__EXERCISE OBJECTIVE__: Would you please copy all of the data exactly, skipping the images?

::: DATA PROVIDED

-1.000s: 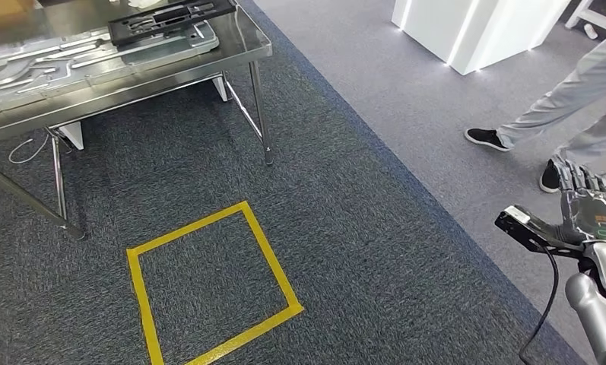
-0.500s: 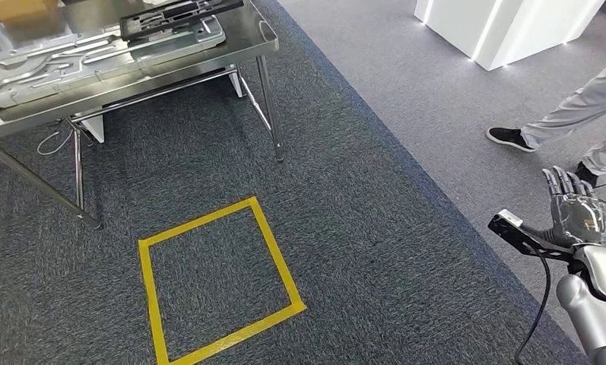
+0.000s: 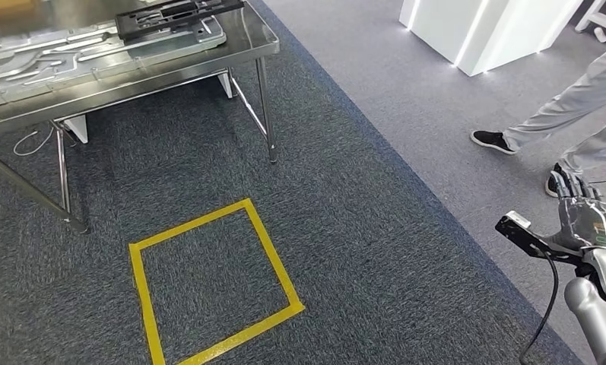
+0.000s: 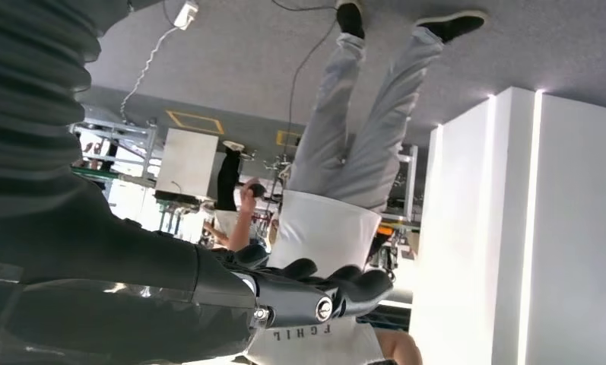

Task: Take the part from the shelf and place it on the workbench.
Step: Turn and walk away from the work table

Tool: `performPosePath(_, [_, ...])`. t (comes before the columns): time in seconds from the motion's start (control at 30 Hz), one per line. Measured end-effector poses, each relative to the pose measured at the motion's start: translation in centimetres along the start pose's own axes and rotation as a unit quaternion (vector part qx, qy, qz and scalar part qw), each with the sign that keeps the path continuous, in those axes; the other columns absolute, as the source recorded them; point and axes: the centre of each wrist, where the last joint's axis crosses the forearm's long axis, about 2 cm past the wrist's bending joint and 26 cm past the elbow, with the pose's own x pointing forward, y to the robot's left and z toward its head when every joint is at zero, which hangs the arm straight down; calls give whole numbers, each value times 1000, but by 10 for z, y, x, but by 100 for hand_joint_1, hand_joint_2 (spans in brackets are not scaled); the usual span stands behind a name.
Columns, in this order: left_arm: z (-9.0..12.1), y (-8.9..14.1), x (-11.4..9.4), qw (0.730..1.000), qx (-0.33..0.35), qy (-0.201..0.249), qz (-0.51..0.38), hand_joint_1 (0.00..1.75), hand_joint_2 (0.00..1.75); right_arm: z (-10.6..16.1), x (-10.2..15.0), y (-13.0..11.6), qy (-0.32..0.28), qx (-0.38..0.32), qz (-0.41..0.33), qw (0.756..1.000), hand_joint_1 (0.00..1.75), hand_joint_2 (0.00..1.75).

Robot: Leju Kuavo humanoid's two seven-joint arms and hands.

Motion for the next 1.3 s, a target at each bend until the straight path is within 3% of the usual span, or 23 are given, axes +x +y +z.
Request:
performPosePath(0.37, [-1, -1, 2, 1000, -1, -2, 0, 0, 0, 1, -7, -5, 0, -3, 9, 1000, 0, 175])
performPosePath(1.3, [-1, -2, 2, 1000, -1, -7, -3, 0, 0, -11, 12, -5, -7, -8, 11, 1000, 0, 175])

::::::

__THE COMPLETED TASK__:
-1.000s: 
-0.500s: 
+0.000s: 
+0.000s: 

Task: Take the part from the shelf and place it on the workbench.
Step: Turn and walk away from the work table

Tool: `performPosePath(_, [_, ...])`. t (comes before the columns): time in seconds from the motion's start (control at 30 Hz), one per line. Measured end-effector poses, each relative to the pose measured at the motion's start: translation in centimetres along the start pose's own axes and rotation as a unit quaternion (vector part qx, qy, qz and scalar part qw), each with the sign that keeps the path continuous, in those axes; the other columns absolute, as the source recorded them; point and axes: the centre of each wrist, where the last joint's axis crosses the forearm's long axis, about 2 cm past the wrist's bending joint and 26 cm past the elbow, with the pose's own x pointing forward, y to the robot's left and z toward its head when every joint is at zero, which hangs the arm straight down; calls give whole numbers, each value times 1000, but by 10 for z, y, x, but by 100 for hand_joint_1, hand_joint_2 (spans in brackets are not scaled); the usual span stands behind a name.
Columns, in this order: left_arm: z (-9.0..12.1), y (-8.9..14.1), x (-11.4..9.4), qw (0.730..1.000), qx (-0.33..0.35), qy (-0.201..0.249), qz (-0.51..0.38), hand_joint_1 (0.00..1.75), hand_joint_2 (0.00..1.75); right_arm: z (-10.6..16.1), x (-10.2..15.0), y (-13.0..11.6), qy (-0.32..0.28), qx (-0.38..0.32), qz (-0.41..0.33), qw (0.756..1.000), hand_joint_1 (0.00..1.75), hand_joint_2 (0.00..1.75).

Robot: Leju Kuavo humanoid's two seven-joint arms and hands.

Motion for the next 1.3 s, a target at each bend until the straight path is within 3% of the usual span, or 23 are given, axes +x +y +z.
Request:
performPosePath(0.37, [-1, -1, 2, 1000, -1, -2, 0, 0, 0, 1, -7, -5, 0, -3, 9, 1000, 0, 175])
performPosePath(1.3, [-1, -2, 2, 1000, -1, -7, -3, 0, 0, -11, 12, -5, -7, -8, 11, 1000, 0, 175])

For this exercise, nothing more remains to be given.